Prefers a medium to heavy soil in a protected shaded position. Drought and frost resistant.

Although seed can be sown most of the year in Australia seed is generally best sown in spring or autumn, avoid the coldest and hottest months of the year. The optimum germination temperature for germination is around 18-22°C for this species.

Seed germinate readily, however they do have a hard outer coating which is impervious to water and generally germination will normally not occur unless the seed is scarified by abrading or pre-treated with boiling water first.

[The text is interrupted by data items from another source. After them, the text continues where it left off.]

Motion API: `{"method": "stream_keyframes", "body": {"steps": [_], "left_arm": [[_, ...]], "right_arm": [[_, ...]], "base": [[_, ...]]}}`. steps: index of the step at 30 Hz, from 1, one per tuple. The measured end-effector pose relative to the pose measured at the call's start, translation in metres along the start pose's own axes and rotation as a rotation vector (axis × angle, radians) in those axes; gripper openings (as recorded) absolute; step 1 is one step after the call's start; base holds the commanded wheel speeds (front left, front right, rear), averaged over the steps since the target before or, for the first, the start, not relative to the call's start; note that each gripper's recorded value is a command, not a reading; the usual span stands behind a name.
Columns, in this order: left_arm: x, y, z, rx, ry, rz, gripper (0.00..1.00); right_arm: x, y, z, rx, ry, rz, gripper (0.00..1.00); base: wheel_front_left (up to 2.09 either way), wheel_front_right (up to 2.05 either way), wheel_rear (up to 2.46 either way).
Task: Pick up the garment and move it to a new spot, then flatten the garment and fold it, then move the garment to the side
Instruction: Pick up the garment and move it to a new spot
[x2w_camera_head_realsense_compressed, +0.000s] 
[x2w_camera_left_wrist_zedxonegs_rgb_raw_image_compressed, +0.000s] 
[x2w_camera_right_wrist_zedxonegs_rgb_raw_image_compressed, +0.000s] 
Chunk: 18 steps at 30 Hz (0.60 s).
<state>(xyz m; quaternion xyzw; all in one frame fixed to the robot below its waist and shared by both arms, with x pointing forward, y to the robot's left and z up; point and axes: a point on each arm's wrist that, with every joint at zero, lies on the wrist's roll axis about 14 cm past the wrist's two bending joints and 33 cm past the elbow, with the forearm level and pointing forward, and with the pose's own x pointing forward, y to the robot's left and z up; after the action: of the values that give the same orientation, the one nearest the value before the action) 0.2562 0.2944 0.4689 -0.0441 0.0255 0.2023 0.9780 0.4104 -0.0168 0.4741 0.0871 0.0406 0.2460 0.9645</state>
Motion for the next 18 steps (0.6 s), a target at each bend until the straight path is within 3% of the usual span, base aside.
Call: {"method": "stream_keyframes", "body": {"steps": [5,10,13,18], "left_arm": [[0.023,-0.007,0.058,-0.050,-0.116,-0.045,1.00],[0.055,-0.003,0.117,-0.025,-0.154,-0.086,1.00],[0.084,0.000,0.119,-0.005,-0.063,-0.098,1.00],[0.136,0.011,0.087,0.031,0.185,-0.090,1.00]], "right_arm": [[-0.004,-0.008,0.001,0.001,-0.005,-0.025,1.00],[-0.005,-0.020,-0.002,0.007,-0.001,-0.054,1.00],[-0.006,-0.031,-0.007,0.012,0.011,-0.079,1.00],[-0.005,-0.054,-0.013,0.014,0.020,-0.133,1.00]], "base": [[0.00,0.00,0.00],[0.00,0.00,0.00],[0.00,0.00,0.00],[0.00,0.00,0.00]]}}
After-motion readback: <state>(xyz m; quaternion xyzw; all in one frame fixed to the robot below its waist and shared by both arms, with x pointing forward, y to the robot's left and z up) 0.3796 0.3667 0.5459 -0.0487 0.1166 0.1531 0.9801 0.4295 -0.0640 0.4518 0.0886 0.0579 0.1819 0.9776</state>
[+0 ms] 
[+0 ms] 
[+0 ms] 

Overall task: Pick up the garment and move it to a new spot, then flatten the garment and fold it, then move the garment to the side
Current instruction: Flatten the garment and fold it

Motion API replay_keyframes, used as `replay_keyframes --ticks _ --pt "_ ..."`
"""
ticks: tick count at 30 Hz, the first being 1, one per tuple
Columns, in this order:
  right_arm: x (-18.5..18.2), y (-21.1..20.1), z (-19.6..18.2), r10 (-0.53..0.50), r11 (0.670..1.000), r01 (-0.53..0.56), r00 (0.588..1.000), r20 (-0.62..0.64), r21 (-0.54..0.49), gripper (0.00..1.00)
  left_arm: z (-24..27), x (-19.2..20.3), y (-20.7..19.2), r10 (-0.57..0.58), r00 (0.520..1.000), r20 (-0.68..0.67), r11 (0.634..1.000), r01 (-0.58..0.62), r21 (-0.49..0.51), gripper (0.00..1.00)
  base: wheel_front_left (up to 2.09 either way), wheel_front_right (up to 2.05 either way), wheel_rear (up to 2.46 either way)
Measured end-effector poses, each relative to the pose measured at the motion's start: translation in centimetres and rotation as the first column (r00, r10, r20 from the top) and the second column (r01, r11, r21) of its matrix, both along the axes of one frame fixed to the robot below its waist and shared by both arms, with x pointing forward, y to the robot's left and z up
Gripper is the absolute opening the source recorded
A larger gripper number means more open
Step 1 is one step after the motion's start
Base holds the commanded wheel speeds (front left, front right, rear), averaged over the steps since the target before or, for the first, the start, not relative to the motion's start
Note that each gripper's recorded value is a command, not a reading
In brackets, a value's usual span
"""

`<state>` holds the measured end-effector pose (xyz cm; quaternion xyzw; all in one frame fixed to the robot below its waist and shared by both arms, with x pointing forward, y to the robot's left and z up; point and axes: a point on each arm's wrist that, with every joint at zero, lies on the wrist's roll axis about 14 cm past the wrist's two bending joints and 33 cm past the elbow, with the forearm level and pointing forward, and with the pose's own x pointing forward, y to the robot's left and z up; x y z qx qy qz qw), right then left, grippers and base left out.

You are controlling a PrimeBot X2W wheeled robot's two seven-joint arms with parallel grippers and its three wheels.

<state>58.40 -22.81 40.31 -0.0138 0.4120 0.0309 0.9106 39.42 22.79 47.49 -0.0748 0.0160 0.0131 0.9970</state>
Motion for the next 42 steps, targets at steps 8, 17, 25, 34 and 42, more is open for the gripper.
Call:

  1. Place the seed in a container and pour in just boiled water and allow to soak overnight.
  2. The swollen seed can then be sown, re-treat seeds that have not swollen.
  3. Sow the depth of seed width keep warm & moist but not wet.
  4. Germination should occur in 14-28 days @ 18-22C.

General notes:
Note 1: Some research has shown that this genus may be responsive to pre-treatment of smoke. Although germination may occur without smoke treatment it has proved be beneficial in reducing the number of days to germination and increasing germination rates of this species.

Smoke treatments are simple and can be undertaken either by soaking the seed overnight or by applying to the surface after sowing, both provide good results. Smoke treatments available by clicking here.

Note 2: Seeds of many natives are dormant and require specific conditions or pre-treatment for germination.
Do not be too hasty to discard seed that does not germinate, seeds will often lay dormant until the conditions are similar to their natural requirements for germination to occur. Containers put to one side will often surprise long after they were discarded.